1. Green Chile
If this state didn’t have such a strong Catholic identity, we’d probably all bow down to statues of green chile and regularly attend green chile houses of worship. Wait — many of our restaurants probably fit that description.
Year-round green chile is actually a relatively recent development. Before refrigeration, the young form of the New Mexican chiles could be enjoyed only until they matured into red ones. Hatch is the best-known source, and it’s a region and a brand, not a specific type. Arguably the best-known variety is Big Jim, named after the late Hatch chile breeder Jim Lytle.
Found in green chile stew. Move over, chicken noodle soup. This stuff is New Mexico’s ultimate comfort food. Chopped chile, pork, onions, garlic, and potatoes are the usual building blocks. See also: green chile chicken enchiladas, green chile cheeseburgers (see below), breakfast (and regular) burritos, candy, and even beer — almost anything, when you get right down to it.
2. Green Chile Cheeseburgers
The bun is crusty, or cheek-soft, or brioche-flaky. The meat is rich, the patty pancake-flat or ovoid. We add a layer of cheese (usually Jack or Cheddar), maybe some bacon, and the elevating showstopper, green chile — diced, sliced, or whole wilted.

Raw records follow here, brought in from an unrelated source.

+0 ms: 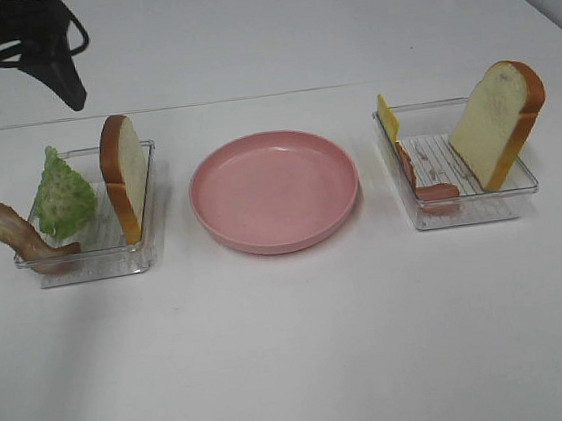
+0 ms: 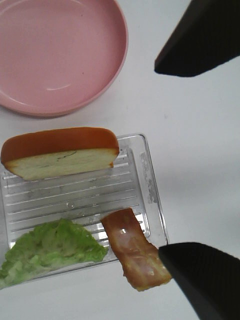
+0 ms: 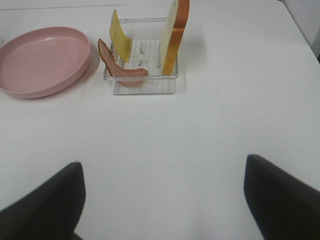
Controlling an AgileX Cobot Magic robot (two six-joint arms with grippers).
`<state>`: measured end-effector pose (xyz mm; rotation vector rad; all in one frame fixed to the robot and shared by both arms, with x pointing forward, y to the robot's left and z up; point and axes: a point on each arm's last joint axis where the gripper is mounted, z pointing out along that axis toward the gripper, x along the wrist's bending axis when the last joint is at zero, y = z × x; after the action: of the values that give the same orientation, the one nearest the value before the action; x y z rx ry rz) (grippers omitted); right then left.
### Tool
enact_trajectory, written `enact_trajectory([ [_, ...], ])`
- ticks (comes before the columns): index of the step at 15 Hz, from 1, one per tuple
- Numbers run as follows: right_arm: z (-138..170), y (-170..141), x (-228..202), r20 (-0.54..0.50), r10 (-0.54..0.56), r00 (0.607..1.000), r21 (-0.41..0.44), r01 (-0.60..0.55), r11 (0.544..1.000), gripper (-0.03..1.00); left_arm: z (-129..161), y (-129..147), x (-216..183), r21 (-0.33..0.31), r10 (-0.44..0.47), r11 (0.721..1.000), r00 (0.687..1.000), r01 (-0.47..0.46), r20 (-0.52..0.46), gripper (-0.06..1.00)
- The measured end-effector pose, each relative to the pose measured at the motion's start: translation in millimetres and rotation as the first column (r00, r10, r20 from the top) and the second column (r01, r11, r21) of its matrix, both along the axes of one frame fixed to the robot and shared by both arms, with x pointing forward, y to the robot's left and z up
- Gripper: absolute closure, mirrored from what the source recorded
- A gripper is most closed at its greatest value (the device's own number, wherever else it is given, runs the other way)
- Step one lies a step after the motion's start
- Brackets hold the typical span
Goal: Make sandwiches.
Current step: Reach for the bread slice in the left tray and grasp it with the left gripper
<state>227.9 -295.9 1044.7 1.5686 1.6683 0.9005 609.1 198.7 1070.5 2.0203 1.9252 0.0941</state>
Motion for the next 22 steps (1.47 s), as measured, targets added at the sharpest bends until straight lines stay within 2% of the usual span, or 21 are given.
enact_trajectory([
  [1,0,0,0,0.0,0.0,1.0,0.0,0.0,1.0,0.16,-10,-20,15,0.074,0.021,0.997,0.999,-0.018,-0.03,0.1],
  [2,0,0,0,0.0,0.0,1.0,0.0,0.0,1.0,0.16,-12,-24,18,0.086,0.027,0.996,0.999,-0.024,-0.032,0.1],
  [4,0,0,0,0.0,0.0,1.0,0.0,0.0,1.0,0.16,-22,-37,29,0.101,0.039,0.994,0.998,-0.035,-0.042,0.1],
  [9,0,0,0,0.0,0.0,1.0,0.0,0.0,1.0,0.16,-59,-45,52,0.125,0.046,0.991,0.996,-0.036,-0.079,0.1],
  [12,0,0,0,0.0,0.0,1.0,0.0,0.0,1.0,0.16,-83,-48,62,0.126,0.048,0.991,0.995,-0.037,-0.083,0.16],
  [16,0,0,0,0.001,0.0,1.0,0.0,0.0,1.0,0.16,-96,-50,66,0.128,0.048,0.991,0.995,-0.037,-0.087,0.28],
  [18,0,0,0,0.001,0.0,1.0,0.0,0.0,1.0,0.16,-98,-50,66,0.129,0.048,0.991,0.995,-0.036,-0.09,0.43],
  [20,0,0,0,0.001,0.0,1.0,0.0,0.0,1.0,0.16,-98,-49,67,0.14,0.046,0.99,0.995,-0.034,-0.085,0.66],
  [21,0,0,0,0.001,0.0,1.0,0.0,0.0,1.0,0.16,-98,-49,67,0.142,0.046,0.989,0.995,-0.033,-0.084,0.73],
  [22,0,0,0,0.001,0.0,1.0,0.0,0.0,1.0,0.16,-98,-48,67,0.144,0.045,0.989,0.996,-0.033,-0.083,0.74],
])
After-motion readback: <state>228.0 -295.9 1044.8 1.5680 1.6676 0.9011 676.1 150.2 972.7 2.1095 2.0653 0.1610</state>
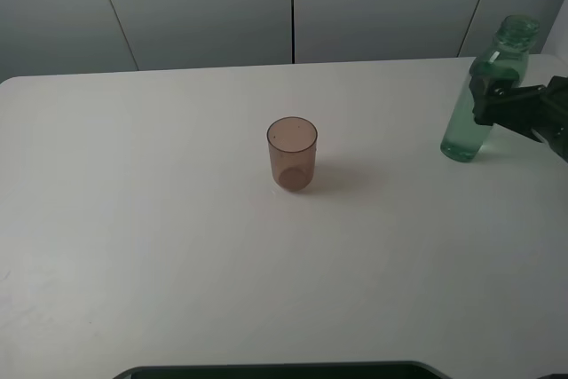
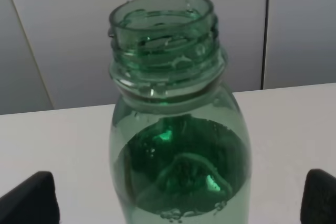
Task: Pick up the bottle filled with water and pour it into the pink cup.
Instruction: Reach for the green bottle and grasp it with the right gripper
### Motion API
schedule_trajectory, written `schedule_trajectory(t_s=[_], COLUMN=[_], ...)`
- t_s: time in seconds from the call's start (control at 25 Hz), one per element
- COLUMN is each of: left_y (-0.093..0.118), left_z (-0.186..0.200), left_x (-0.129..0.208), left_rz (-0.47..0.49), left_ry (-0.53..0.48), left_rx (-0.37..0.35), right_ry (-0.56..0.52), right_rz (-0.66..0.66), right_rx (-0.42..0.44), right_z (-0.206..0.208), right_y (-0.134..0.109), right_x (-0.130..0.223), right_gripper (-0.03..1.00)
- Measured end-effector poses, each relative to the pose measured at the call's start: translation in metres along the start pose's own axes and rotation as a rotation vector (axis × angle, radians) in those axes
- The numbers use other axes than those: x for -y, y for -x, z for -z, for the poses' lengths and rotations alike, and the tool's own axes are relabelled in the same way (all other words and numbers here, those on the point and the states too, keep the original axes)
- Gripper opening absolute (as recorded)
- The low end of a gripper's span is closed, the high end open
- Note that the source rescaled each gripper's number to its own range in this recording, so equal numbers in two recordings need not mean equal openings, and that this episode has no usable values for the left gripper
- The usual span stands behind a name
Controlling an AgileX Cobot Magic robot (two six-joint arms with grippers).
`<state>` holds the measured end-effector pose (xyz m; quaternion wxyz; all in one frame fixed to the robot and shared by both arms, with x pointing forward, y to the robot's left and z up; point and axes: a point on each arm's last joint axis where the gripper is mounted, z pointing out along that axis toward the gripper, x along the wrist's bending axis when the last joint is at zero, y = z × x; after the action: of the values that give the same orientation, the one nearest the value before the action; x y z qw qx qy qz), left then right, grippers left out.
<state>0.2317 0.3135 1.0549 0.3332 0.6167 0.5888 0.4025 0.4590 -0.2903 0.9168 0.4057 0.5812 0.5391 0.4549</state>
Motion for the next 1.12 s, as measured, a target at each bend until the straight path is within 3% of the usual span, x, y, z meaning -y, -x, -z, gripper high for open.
schedule_trajectory(t_s=[0.6,1.04,1.08,1.12], left_y=[0.000,0.000,0.000,0.000], left_z=[0.000,0.000,0.000,0.000], left_x=[0.000,0.000,0.000,0.000], left_rz=[0.000,0.004,0.004,0.004], left_ry=[0.000,0.000,0.000,0.000], left_rx=[0.000,0.000,0.000,0.000], right_ry=[-0.028,-0.040,-0.042,-0.042], right_rz=[0.023,0.005,0.005,0.005], right_rx=[-0.010,-0.008,-0.008,-0.008], right_z=[-0.058,-0.071,-0.071,-0.071], right_y=[-0.002,-0.001,-0.001,-0.001], right_x=[0.011,0.017,0.017,0.017], right_gripper=[1.00,1.00,0.94,0.72])
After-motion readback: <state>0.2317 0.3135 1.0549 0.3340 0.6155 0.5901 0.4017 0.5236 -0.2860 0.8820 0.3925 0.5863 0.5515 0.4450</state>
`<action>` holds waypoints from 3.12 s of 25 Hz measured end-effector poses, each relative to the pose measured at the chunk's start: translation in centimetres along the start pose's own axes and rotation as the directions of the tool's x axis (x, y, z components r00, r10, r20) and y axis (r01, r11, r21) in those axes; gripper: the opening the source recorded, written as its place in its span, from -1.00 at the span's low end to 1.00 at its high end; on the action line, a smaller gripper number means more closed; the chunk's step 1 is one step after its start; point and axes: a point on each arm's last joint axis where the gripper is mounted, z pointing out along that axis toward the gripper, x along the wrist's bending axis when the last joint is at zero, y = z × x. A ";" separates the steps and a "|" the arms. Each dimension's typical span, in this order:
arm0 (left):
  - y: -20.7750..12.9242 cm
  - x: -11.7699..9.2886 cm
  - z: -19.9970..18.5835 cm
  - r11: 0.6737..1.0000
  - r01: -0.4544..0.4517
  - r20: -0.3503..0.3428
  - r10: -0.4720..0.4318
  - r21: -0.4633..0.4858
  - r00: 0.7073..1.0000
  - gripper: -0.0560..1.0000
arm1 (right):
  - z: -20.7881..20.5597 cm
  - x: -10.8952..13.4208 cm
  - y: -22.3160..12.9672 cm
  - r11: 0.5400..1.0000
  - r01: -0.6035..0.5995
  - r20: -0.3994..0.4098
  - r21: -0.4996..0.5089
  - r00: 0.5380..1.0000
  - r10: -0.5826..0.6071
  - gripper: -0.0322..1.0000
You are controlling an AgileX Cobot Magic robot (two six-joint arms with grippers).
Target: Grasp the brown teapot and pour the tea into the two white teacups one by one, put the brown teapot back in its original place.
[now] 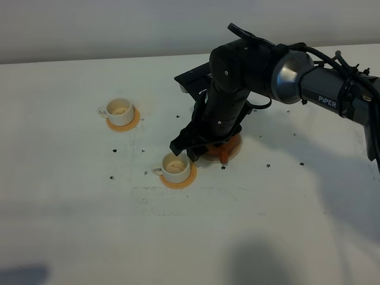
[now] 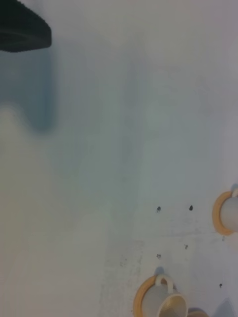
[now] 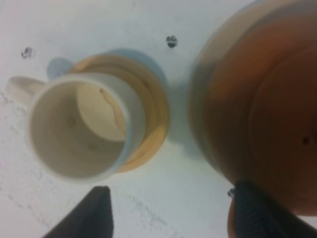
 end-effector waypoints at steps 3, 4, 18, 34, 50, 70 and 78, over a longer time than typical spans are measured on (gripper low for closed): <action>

It’s our default lunch or dinner choice, our tower of power, our point of pride, our fat stack, our singular source of go-to satisfaction, our comforting panza plumper.
What makes it ours? It was invented here, and the green chile seals the deal. Our state has a Green Chile Cheeseburger Trail with almost a hundred options (although there are many more).
3. Chiles Rellenos
Take a New Mexico green chile, stuff it with Jack cheese, dip it in thick cornmeal batter, and fry it. Served with chile and more cheese, they’re best eaten before a strenuous hike, although a nap might be more appealing.
What makes it ours? New Mexico chiles are used; Mexican rellenos’ batter is thinner and eggier.
4. Red Chile
If green chile is like a zippy, fun sauvignon blanc, then red chile is like petite sirah: earthy, extracted. Not only does it eat off a woman’s lipstick, it replaces it with its own rusty stain. The mature form of green, its smoky ballast is the yang to green chile’s yin. Some swear it’s a great hangover cure. You’ll find red chile dried in the form of pods, flakes, or powder, and it’s incorporated into sauces, not served whole. Lots of people order “Christmas,” both red and green, to get the best of both worlds. Chimayó red is a top pick.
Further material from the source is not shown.